That would mean they are using earth as the center of the universe and or the center of the big bang?common sense tells me you have to measure from the point of origin to the farthest point to be truly accurate.
Answers (2)
First you have to know that science is just another religion. What we call "academic" began as Akademus, a grove near Athens that was sacred to the goddess of wisdom. Membership was by invitation only, and the most famous member was Aristotle. Two thousand years later his name is still a synonym for "arrogant jerk". Academics claimed ownership of all knowledge, and knowledge was whatever they said it was. Discoveries by outsiders were rejected.
With a system like that, mistakes are almost impossible to correct unless members get embarrassed. Refer to the story about Galileo.

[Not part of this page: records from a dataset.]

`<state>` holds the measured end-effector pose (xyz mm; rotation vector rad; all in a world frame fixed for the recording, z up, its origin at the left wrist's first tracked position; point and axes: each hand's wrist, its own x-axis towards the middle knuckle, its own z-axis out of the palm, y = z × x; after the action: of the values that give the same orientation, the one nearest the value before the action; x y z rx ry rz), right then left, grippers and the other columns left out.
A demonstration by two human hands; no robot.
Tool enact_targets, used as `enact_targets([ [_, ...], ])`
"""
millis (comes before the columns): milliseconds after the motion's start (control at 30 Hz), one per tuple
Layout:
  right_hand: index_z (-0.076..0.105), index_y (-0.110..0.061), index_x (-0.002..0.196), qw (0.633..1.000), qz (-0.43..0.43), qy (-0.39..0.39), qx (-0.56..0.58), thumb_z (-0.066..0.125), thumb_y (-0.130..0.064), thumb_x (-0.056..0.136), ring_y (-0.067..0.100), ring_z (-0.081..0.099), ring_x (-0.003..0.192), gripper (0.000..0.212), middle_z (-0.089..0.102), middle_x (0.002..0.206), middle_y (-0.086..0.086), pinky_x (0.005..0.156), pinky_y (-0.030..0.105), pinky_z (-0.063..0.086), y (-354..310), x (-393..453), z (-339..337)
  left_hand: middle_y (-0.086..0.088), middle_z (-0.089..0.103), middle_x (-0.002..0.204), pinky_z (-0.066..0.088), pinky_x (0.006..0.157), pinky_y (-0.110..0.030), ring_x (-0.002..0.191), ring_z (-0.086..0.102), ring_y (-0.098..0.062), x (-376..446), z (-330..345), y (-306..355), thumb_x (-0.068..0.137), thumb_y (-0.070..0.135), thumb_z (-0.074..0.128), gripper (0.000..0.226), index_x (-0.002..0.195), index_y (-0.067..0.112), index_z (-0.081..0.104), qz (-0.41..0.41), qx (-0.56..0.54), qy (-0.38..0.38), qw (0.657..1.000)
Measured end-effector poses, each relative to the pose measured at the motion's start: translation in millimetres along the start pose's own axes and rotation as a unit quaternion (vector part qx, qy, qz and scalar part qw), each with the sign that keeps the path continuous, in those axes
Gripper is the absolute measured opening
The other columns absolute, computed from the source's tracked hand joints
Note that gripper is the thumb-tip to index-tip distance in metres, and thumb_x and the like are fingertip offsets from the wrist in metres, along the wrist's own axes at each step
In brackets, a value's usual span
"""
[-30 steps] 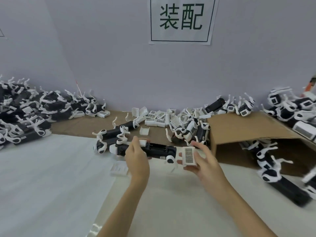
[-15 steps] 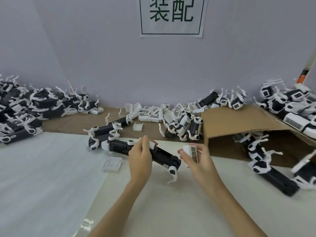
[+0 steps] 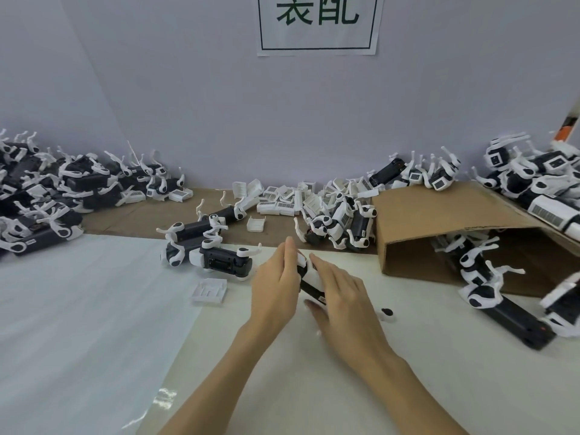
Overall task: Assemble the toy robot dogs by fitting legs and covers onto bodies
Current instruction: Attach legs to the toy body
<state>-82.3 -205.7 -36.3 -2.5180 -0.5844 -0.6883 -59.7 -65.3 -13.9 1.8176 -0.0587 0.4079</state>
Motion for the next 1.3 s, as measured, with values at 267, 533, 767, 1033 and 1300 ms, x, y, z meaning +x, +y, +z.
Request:
enact_targets([
  [267,0.044,-0.022,0.154,0.997,0.04,0.023,0.063,0.072,-0.012,0.096,0.027,0.053,0.132,0.065,0.042,0.163,0.0,0.109,0.037,0.044,15,1,-6,0.013,0.07,0.082,0.047,0.07,-0.025,0.077,0.06,-0.013,10,-17,-1,0.099,0.06,0.055,0.032,0.116,0.034,0.062,0.004,-0.037,-0.233,0.972],
  [533,0.064,-0.016,0.134,0.993,0.018,0.111,0.04,0.087,-0.001,0.074,0.017,0.06,0.107,0.067,0.074,0.113,-0.001,0.089,0.035,0.055,9,2,-5,-0.009,0.07,0.089,0.045,0.067,-0.033,0.074,0.057,-0.013,4,-5,-3,0.092,0.072,0.053,0.043,0.104,0.032,0.064,0.038,-0.023,-0.19,0.981],
  [767,0.054,-0.037,0.146,0.984,0.09,0.002,0.156,0.076,-0.022,0.092,0.009,0.058,0.122,0.06,0.065,0.131,-0.018,0.096,0.031,0.052,16,4,-16,-0.004,0.069,0.082,0.046,0.066,-0.034,0.073,0.061,-0.018,5,-3,-3,0.09,0.069,0.049,0.046,0.097,0.026,0.063,0.041,0.004,-0.154,0.987],
  [1033,0.068,-0.022,0.118,0.881,0.179,-0.19,0.395,0.059,-0.033,0.104,0.01,0.069,0.094,0.02,0.074,0.098,-0.01,0.077,0.02,0.05,41,8,-39,0.008,0.072,0.105,0.052,0.088,-0.037,0.1,0.066,-0.019,12,-23,-10,0.097,0.053,0.051,0.035,0.111,0.026,0.069,0.061,-0.01,-0.204,0.977],
  [1300,0.055,-0.033,0.12,0.985,0.016,0.052,0.167,0.089,-0.028,0.081,0.003,0.053,0.114,0.051,0.052,0.119,-0.03,0.092,0.029,0.049,30,5,-27,0.013,0.068,0.117,0.046,0.103,-0.034,0.122,0.058,-0.01,15,-25,-9,0.077,0.074,0.073,0.044,0.114,0.051,0.067,0.045,0.042,-0.179,0.982],
])
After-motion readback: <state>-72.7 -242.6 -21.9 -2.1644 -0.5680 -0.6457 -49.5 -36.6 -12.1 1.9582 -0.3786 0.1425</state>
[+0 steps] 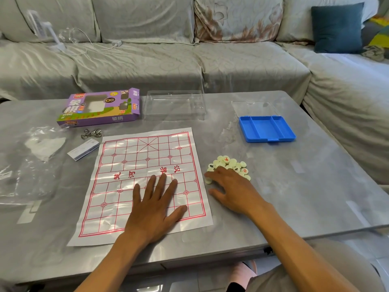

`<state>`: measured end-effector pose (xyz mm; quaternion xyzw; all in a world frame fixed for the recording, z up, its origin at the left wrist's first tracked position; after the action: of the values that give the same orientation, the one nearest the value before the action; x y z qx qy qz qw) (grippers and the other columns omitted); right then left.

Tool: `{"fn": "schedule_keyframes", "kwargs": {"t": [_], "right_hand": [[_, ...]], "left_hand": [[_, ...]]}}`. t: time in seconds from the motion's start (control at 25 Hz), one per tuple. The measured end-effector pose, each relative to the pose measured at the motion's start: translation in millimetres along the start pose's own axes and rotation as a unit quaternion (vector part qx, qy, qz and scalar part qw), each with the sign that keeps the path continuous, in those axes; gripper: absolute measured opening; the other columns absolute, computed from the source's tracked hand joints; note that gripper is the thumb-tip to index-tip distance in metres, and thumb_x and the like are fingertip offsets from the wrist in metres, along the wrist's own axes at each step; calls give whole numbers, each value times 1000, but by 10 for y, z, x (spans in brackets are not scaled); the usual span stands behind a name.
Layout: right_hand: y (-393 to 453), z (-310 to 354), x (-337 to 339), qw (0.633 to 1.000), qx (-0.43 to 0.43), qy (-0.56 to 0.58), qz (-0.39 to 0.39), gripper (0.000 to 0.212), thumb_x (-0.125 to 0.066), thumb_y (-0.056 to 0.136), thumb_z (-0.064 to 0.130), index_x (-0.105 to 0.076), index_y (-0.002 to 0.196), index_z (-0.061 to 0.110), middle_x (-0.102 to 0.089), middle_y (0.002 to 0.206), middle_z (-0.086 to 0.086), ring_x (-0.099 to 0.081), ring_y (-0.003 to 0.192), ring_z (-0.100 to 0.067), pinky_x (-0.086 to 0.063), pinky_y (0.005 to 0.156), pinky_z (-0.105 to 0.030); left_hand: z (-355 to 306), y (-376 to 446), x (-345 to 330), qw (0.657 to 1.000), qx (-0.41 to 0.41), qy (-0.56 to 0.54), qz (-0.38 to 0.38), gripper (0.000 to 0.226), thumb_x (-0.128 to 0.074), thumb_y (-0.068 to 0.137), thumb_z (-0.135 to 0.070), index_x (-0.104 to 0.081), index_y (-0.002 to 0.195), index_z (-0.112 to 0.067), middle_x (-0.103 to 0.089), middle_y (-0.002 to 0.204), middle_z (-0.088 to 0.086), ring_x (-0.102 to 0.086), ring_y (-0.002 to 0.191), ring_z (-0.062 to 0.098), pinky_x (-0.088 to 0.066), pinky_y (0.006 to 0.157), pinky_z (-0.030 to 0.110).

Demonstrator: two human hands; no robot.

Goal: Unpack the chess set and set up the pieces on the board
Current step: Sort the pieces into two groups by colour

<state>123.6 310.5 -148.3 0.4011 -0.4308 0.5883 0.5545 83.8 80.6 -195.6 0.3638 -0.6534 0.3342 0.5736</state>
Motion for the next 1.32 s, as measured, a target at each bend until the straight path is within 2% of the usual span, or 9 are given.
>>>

To this day, scientists firmly believe a lot of mistakes. Hand washing is considered important because all the people who opposed it have died. We believe the germ theory because all the people who believed the humour theory have died. Nutrition is rejected as a cause of illness because followers of the germ theory have not all died yet.
Astronomers have a flood of beliefs that are clearly bonkers. They assume they are right because all the intelligent people agree with them. Anybody who disagrees is insulted and rejected, because all the intelligent people agree with them.
You hear a lot about CMBR, Cosmic Microwave Background Radiation. Well, it's only an assumption that it's cosmic. It could come from within the solar system.
Wikipedia records that dark matter was invented in 1938 by Ian Oort specifically to fudge his data to agree with his theories. It is now considered to be a foundation for all knowledge about the universe. When 95% of the universe is something you can't see, theories are irrelevant.
If you look at something from two positions it appears to shift by some angle depending an how far away it is and the length of your baseline. If you look from opposite sides of the Earth's orbit, that is the longest baseline we have, and accurate measurements can be made out to about 3200 light years. Beyond that we are guessing. Highly scientific guessing, but guessing all the same. That is why when you try to look up the biggest stars, the figures get very uncertain beyond 3200 light years.
A big part of science is conjecture, which means making up "What if" scenarios. Often those scenarios get discussed a lot for a long time, and people begin to assume they are true just because they keep hearing them. The big bang is one such scenario. The big bang exists only in somebody's imagination. It was needed to explain implications of the expanding universe conjecture, which was needed to explain the receding galaxy conjecture, which was based on the observed red shift in light from galaxies and the assumption that the red shift is caused by the Doppler effect. If that assumption is wrong then the entire collection of conjectures is without support. There are other possible causes of red shift. Hospitals use a magnet to produce red shift. It is called MRI. But astronomers deny the effects of magnets in space.
Then they make a most incredible leap of logic. Someone mentioned that dots on an expanding balloon move away from each other at a speed proportional to their distance. Astronomers jumped on that concept like stink on s- uh, - cheese. They now think they can measure distance just by the color of light from a galaxy. They can't even get all astronomers to believe that bullsnot, so they cancel telescope time and block publication of papers because it hurts so much to admit they made a mistaken assumption.
Straight answer to your question: They guess. Highly scientific guessing, and they have lots of big words and computer simulations that seem to support their guessing, but it's still guessing.